Nuovo scandalo per Facebook. Un’inchiesta del New York Times getta dubbi sulle modalità con il social network ha gestito per anni i dati personali dei suoi utenti, condividendo con altre aziende molte più informazioni di quanto avesse finora esplicitamente ammesse.
Facebook avrebbe fornito ad alcune delle più grandi aziende tecnologiche del mondo, più di 150, per lo più del settore tecnologico, ma anche società che si occupano di media, prodotti finanziari e automobili.

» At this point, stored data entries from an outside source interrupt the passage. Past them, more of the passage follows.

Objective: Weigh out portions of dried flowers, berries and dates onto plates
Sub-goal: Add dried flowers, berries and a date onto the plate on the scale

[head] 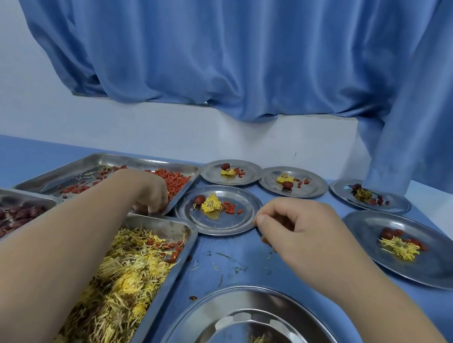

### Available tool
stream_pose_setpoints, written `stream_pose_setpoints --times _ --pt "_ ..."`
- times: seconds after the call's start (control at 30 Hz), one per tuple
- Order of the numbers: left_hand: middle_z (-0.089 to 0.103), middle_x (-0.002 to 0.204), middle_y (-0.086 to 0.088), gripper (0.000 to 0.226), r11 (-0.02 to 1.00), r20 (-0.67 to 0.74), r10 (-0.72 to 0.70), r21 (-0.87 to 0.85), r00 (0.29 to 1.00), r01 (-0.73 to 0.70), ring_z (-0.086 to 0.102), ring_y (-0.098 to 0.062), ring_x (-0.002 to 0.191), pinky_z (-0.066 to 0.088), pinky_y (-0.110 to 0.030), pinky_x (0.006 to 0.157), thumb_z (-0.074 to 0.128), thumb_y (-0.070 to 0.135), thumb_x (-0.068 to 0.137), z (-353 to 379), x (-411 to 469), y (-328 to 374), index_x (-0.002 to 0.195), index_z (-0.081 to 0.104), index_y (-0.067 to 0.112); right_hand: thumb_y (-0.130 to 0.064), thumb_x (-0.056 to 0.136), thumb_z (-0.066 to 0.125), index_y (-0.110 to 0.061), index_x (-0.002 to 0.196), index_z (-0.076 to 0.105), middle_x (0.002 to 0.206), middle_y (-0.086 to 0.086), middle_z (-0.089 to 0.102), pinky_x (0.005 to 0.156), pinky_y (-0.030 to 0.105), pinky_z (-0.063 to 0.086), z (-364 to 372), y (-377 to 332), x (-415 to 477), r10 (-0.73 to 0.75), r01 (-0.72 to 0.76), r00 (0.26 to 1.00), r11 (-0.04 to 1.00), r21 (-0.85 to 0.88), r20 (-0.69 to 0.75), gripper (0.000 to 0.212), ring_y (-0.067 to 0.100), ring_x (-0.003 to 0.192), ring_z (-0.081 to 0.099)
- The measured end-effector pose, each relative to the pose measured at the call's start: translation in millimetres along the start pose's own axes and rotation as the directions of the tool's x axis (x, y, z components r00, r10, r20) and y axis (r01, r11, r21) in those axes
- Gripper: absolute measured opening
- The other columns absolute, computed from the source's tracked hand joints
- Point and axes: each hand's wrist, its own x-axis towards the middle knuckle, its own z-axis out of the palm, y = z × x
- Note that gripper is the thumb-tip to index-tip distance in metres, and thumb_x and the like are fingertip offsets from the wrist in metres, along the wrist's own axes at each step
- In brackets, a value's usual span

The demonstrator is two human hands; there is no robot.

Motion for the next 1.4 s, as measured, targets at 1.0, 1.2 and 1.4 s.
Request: stream_pose_setpoints --times 1.0,1.2,1.4 --pt "0.066 0.06 -0.003 0.012 0.953 -0.237 0.033 -0.285 0.971 -0.101 0.062 -0.013 0.053 0.054 -0.025 0.052 0.064 -0.003 0.077 -5 -8 -15 0.078 0.063 0.009 -0.026 0.089 0.055 -0.019 0.07 0.063 0.067 -0.006 0.059 0.05 0.016 0.037 -3 7 2 -0.022 0.02 0.999 0.998 -0.063 -0.03 0.022 0.004 0.051 0.044" --pt "0.058 0.062 -0.01 0.022 0.911 -0.317 0.006 -0.39 0.948 -0.136 0.054 -0.018 0.045 0.045 -0.023 0.042 0.061 -0.013 0.073 2 -10 -24 0.081 0.059 0.007 -0.025 0.089 0.056 -0.022 0.069 0.063 0.065 -0.006 0.06 0.053 0.016 0.039 -3 7 2 -0.024 0.022 0.999 0.998 -0.06 -0.031 0.022 0.004 0.05 0.046" --pt "0.057 0.071 -0.012 0.022 0.829 -0.37 -0.005 -0.521 0.929 -0.203 0.056 -0.024 0.065 0.05 -0.036 0.065 0.062 -0.014 0.073 2 -16 -26 0.076 0.059 0.008 -0.025 0.089 0.057 -0.023 0.069 0.064 0.065 -0.011 0.061 0.048 0.016 0.038 -7 8 2 0.005 -0.006 1.0 0.998 -0.062 -0.03 0.022 0.003 0.052 0.048"
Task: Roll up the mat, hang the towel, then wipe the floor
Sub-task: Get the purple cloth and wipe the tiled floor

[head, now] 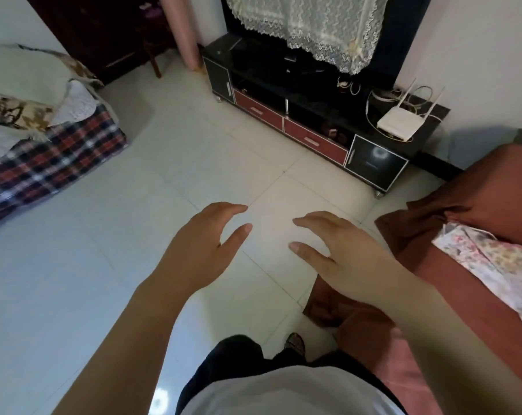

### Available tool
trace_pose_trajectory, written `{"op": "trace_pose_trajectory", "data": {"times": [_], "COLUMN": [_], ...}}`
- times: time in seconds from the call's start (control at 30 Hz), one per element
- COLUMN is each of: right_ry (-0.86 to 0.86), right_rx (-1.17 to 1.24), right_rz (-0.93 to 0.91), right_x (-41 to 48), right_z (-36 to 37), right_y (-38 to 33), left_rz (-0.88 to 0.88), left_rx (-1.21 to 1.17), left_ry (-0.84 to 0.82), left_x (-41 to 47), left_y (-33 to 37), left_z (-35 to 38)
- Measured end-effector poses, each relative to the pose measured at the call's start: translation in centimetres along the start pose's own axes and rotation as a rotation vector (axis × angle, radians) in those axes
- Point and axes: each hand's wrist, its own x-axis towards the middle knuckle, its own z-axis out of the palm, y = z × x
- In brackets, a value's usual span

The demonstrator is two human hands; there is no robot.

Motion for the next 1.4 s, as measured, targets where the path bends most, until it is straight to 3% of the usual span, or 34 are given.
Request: {"op": "trace_pose_trajectory", "data": {"times": [0.33,0.57,0.8,1.1,1.4], "right_ry": [0.047,0.087,0.038,-0.075,-0.117], "right_rx": [-0.067,-0.066,-0.064,0.044,0.050], "right_rz": [-0.087,-0.118,-0.179,-0.202,-0.332], "right_x": [16.2,33.8,51.0,69.0,93.9], "right_z": [-8.5,-12.9,-16.8,-17.7,-24.0], "right_y": [3.1,3.7,2.9,3.0,2.4], "left_rz": [0.019,0.061,-0.025,-0.142,-0.236], "left_rx": [-0.015,-0.043,0.058,-0.006,0.023], "left_ry": [-0.012,0.035,0.053,0.140,0.183], "left_x": [17.7,34.3,48.6,60.3,80.2], "left_y": [-1.5,-5.3,-10.5,-20.5,-26.6], "left_z": [-3.2,-6.8,-14.4,-19.4,-27.0]}}
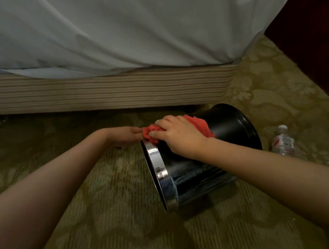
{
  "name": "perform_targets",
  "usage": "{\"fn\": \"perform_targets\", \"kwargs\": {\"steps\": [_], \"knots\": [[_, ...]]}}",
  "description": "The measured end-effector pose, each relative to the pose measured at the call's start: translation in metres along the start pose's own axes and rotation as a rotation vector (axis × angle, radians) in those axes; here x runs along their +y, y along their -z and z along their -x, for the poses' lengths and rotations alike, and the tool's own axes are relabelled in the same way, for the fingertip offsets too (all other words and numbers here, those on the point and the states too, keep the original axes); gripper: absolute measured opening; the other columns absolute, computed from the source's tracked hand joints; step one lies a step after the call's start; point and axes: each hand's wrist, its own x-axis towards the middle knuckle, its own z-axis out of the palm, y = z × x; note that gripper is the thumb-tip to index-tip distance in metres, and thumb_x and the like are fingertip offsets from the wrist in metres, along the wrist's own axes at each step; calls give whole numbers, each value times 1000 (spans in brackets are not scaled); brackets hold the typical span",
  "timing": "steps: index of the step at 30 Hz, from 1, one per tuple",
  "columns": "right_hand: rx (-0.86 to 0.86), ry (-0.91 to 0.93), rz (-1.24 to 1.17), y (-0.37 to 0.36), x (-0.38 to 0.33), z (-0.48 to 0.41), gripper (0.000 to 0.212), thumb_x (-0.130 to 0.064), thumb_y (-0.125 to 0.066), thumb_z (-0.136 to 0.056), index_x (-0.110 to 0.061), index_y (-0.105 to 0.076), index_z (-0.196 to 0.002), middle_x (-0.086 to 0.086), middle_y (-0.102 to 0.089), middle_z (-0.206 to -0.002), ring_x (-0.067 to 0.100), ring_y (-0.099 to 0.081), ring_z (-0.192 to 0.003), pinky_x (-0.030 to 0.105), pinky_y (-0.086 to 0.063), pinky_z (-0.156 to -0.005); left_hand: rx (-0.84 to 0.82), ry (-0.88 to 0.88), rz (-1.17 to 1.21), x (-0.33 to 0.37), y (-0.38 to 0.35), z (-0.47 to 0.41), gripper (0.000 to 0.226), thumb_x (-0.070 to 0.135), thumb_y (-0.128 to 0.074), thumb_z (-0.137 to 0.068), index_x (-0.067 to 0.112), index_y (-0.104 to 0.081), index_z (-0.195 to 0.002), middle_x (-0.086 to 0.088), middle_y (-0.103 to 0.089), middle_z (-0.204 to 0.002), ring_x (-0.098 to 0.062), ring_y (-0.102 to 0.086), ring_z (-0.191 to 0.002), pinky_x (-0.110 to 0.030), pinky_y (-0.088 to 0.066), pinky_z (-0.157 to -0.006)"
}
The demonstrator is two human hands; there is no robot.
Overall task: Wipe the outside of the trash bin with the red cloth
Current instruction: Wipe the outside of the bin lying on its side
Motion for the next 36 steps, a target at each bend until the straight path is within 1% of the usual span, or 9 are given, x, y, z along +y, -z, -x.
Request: {"fn": "perform_targets", "kwargs": {"steps": [2,5,8,12,18,23,28,33,36], "knots": [[-6,55,31,-2,5,3,54,-17,-52,-89,-25,-39,-140,8,-39,-142,29,-35,-128,43,-32,-99,-24,21,24,0,2,-1,48,42,-41,-94,29,-35,-140,-3,-39,-145,-22,-35,-134,-48,-30,-111],[67,292,1,3,14,38,59,-9,-75,-71,-16,-57,-127,16,-55,-129,36,-51,-118,48,-43,-93,-35,60,-11,1,3,-1,55,44,-41,-94,30,-26,-145,-2,-25,-153,-24,-24,-140,-48,-24,-113],[77,427,48,-1,45,79,56,-8,-79,-68,-14,-63,-122,15,-60,-123,35,-57,-114,49,-47,-89,-21,76,-50,3,2,-2,55,43,-39,-95,30,-22,-146,-3,-19,-155,-26,-19,-142,-49,-21,-114],[94,417,69,0,72,99,43,-8,-66,-79,-12,-64,-121,17,-61,-122,36,-57,-111,51,-49,-85,-10,86,-67,4,3,-3,53,41,-36,-97,29,-22,-146,-4,-19,-155,-27,-19,-142,-45,-21,-114],[161,487,-11,-13,20,51,56,-12,-75,-71,-15,-60,-125,14,-60,-123,35,-56,-111,47,-48,-88,28,92,13,1,4,-8,52,40,-37,-96,26,-26,-146,-3,-24,-154,-22,-22,-141,-45,-20,-115],[162,443,1,-15,64,86,50,-5,-70,-76,-14,-61,-124,13,-59,-125,34,-55,-116,46,-45,-93,-3,125,6,7,9,-2,53,40,-38,-96,28,-25,-146,-4,-22,-154,-26,-22,-141,-50,-21,-114],[176,400,21,-14,81,98,52,-1,-72,-73,-12,-63,-122,15,-60,-124,35,-56,-114,49,-48,-90,105,57,-223,28,11,0,54,27,-43,-97,20,-23,-147,-6,-30,-151,-22,-31,-137,-32,-23,-109],[198,368,30,-6,78,73,52,-3,-76,-69,-10,-65,-119,18,-62,-119,37,-59,-107,50,-50,-85,-6,75,-363,54,8,-3,72,54,-49,-88,24,-21,-147,1,-37,-147,-17,-36,-132,-31,-25,-107],[253,440,42,-11,51,48,53,-6,-76,-68,-12,-64,-119,18,-63,-117,37,-60,-104,48,-50,-83,7,71,-348,51,8,-7,80,57,-51,-85,21,-19,-149,-1,-41,-144,-17,-41,-129,-31,-28,-110]]}}
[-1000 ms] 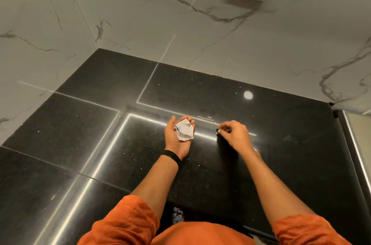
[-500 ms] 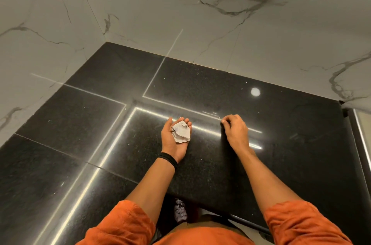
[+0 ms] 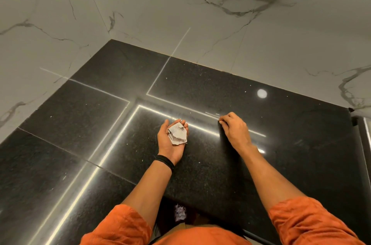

Ai loro siti e applicazioni fu consentito di attingere dai dati di centinaia di milioni di persone registrate a Facebook, un accesso molto più intrusivo ai dati personali degli utenti.
Il New York Times ha intervistato oltre 60 persone tra cui gli attuali e gli ex dipendenti di Facebook, suoi partner, ex funzionari governativi e sostenitori della privacy e ha esaminato oltre 270 pagine di documenti interni di Facebook.
Per anni condivisi dati personali utenti con gruppi hi-tech
La scoperta va ben oltre lo scandalo della raccolta dati di Cambridge Analytica. Secondo i documenti interni consultati, per anni Facebook strinse accordi mirati con aziende come Amazon, Microsoft, Apple, Spotify e Netflix per condividere grandi quantità di dati, senza avvertire gli utenti. Il social network di Marck Zuckerberg ha così permesso al motore di ricerca di Microsoft Bing di vedere i nomi di quasi tutti gli amici degli utenti di Facebook senza il loro consenso.
A Netflix e Spotify è stata data la possibilità di leggere e cancellare i messaggi privati degli utenti di Facebook, così Facebook ha anche permesso a Spotify, Netflix e alla Royal Bank of Canada di leggere, scrivere e cancellare i messaggi privati degli utenti, e di vedere tutti i partecipanti su un thread.
Facebook in un comunicato ha risposto all’articolo del New York Times affermando che i suoi partner non hanno mai avuto la possibilità di sottovalutare la privacy degli utenti, aggiungendo che non fossero in grado di utilizzare i dati per scopi diversi da quelli dichiarati.